The command svydesign
does not accept that variables that
define the design have missing values “NA”. The dataset of the 2021
round has 10 NAs in the variable “weight1500” and 1426 NAs in the
variable “estratopri”. To be able to create an design object, we have to
drop these observations with missing values. The dataset with these
deleted observations is saved in a new dataframe “lapop21a”. The command
svydesign
uses this dataframe.
lapop21a = subset(lapop21, !is.na(estratopri))
lapop21a = subset(lapop21a, !is.na(weight1500))
lapop.design21 = svydesign(ids = ~upm, strata = ~estratopri, weights = ~weight1500, nest=TRUE, data=lapop21a)
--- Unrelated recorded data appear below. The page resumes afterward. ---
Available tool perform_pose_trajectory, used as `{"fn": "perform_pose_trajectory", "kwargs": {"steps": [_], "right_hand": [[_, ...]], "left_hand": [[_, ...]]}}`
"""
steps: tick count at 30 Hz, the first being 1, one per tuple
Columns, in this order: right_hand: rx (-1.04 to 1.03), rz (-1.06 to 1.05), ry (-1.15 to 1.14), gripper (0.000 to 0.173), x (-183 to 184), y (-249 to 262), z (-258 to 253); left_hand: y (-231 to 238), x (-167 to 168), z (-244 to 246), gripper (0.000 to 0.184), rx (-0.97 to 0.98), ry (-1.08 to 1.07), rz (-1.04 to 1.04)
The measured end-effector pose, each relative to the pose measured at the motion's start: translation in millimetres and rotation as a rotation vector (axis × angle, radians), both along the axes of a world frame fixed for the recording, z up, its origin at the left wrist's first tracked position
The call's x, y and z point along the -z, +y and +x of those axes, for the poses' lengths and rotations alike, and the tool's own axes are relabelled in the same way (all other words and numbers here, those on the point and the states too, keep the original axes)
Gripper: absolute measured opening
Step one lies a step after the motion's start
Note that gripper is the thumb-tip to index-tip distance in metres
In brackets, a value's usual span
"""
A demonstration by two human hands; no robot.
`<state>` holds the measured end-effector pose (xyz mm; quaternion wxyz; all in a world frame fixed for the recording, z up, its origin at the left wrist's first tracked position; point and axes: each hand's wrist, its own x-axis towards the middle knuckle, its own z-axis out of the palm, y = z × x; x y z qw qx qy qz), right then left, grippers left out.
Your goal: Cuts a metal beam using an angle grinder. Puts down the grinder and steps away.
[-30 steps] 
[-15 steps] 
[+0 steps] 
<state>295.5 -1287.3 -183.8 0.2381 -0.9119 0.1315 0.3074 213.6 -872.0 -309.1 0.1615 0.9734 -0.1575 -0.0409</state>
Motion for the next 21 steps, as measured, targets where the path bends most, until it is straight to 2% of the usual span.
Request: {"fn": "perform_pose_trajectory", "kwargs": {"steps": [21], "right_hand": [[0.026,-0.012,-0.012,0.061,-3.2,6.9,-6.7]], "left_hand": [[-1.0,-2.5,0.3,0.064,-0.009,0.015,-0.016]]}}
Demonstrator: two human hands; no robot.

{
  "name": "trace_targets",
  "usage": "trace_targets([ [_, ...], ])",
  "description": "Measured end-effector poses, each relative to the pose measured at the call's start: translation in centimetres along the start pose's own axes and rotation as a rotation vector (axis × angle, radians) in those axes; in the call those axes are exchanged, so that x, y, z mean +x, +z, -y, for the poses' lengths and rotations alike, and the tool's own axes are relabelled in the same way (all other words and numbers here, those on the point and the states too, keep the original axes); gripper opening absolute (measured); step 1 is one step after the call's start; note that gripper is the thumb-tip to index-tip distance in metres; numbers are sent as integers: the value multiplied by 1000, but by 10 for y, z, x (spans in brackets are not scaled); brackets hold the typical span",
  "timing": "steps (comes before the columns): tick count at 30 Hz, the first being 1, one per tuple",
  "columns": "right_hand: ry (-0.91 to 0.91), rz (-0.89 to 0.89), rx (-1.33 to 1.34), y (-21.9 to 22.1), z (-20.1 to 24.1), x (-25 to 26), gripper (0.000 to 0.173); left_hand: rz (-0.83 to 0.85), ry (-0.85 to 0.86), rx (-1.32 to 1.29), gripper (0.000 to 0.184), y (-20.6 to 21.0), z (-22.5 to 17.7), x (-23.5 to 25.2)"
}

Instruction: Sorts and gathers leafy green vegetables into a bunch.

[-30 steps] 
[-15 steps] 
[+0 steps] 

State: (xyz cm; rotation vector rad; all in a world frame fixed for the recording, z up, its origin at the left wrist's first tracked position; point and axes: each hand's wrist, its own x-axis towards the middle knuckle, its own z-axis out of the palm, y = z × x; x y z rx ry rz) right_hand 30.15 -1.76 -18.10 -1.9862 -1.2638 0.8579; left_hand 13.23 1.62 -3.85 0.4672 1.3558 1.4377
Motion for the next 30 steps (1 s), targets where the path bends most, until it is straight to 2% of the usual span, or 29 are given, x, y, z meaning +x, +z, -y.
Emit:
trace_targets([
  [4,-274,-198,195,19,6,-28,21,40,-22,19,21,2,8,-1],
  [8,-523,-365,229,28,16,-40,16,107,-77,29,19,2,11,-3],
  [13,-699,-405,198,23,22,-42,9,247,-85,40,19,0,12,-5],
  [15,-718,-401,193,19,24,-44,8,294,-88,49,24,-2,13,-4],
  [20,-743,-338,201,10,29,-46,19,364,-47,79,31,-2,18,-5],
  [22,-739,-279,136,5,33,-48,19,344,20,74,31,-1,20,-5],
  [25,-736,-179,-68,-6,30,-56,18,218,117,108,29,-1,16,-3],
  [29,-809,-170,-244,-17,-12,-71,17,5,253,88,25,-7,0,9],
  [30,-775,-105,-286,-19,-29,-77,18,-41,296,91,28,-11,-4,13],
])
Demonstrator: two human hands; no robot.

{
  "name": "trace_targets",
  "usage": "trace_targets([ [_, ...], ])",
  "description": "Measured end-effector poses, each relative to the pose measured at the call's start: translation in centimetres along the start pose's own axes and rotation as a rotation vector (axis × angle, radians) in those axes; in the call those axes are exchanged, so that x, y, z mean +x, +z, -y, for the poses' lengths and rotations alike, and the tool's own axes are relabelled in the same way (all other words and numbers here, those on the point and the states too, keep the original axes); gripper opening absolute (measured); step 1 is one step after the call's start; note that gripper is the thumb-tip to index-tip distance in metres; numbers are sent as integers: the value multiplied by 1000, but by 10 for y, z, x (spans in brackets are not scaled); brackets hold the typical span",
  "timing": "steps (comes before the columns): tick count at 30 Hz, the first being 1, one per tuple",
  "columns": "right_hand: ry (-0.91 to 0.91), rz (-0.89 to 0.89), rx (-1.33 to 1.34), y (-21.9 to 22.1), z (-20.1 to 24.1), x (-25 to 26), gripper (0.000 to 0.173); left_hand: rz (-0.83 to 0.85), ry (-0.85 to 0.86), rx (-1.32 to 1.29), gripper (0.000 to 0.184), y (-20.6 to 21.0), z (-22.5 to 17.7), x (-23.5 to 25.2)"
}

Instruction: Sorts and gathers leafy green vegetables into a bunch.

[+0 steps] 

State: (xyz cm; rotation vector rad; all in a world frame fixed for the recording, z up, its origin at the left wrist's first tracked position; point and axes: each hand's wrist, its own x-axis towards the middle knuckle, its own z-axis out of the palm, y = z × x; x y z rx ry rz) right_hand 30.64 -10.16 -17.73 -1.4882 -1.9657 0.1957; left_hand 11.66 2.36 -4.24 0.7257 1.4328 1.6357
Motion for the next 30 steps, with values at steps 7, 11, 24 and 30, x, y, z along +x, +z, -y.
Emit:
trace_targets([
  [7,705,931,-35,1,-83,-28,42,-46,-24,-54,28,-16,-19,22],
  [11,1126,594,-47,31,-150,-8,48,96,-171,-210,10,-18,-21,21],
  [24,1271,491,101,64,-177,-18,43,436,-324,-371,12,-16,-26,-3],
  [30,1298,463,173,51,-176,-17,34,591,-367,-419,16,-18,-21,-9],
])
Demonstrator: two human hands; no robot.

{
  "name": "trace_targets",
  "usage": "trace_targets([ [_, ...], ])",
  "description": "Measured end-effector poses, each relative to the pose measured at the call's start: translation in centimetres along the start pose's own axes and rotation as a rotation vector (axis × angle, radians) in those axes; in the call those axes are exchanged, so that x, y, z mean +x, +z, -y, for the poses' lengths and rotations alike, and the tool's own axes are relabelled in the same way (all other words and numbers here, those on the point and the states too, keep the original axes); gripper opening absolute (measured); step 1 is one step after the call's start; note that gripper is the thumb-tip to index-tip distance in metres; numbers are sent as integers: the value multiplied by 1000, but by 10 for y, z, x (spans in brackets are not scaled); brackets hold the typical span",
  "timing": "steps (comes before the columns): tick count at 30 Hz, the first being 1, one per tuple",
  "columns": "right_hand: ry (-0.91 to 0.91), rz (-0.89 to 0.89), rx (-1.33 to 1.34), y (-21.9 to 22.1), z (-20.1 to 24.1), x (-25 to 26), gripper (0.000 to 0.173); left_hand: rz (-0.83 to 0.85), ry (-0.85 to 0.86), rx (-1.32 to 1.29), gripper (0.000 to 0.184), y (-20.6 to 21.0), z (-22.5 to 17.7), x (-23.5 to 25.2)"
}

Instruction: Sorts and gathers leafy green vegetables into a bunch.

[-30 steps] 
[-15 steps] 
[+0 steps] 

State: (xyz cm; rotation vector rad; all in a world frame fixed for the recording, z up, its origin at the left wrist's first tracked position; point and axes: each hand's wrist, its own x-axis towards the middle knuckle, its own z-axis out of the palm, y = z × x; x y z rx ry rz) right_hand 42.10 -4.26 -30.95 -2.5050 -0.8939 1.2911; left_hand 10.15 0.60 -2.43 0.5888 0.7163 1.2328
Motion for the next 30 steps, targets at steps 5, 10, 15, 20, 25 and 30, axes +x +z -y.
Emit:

svyby(~ing4rec, ~pais, design=lapop.design21, svymean, na.rm=T)
## pais ing4rec se
## 1 1 0.6316272 0.010566603
## 2 2 0.5199516 0.011260850
## 3 3 0.7256456 0.009307515
## 4 4 0.4871786 0.011431643
## 5 5 0.6269559 0.011877269
## 6 6 0.7156601 0.009841549
## 7 7 0.6114910 0.010348017
## 8 8 0.5291314 0.011788637
## 9 9 0.6319269 0.010361710
## 10 10 0.6096981 0.010533582
## 11 11 0.4987885 0.011084079
## 12 12 0.4997387 0.011035268
## 13 13 0.6762073 0.010349583
## 14 14 0.7997897 0.009234862
## 15 15 0.6667058 0.012588648
## 17 17 0.6883720 0.010656950
## 21 21 0.6143721 0.011124695
## 22 22 0.4487836 0.015521089
## 23 23 0.5698944 0.010519540
## 24 24 0.6610324 0.017120055
## 40 40 0.7439125 0.015649932
## 41 41 0.7338750 0.011610860
In this way, we have seen two ways to incorporate the sampling design effect in the basic calculations with the AmericasBarometer data. Later, we will see the inclusion of the survey weights in other more complex calculations, such as the calculation of confidence intervals or regressions. In these documents we will frist work with the unweighted version, and then we will present the complex version, including the survey weights in the calculations.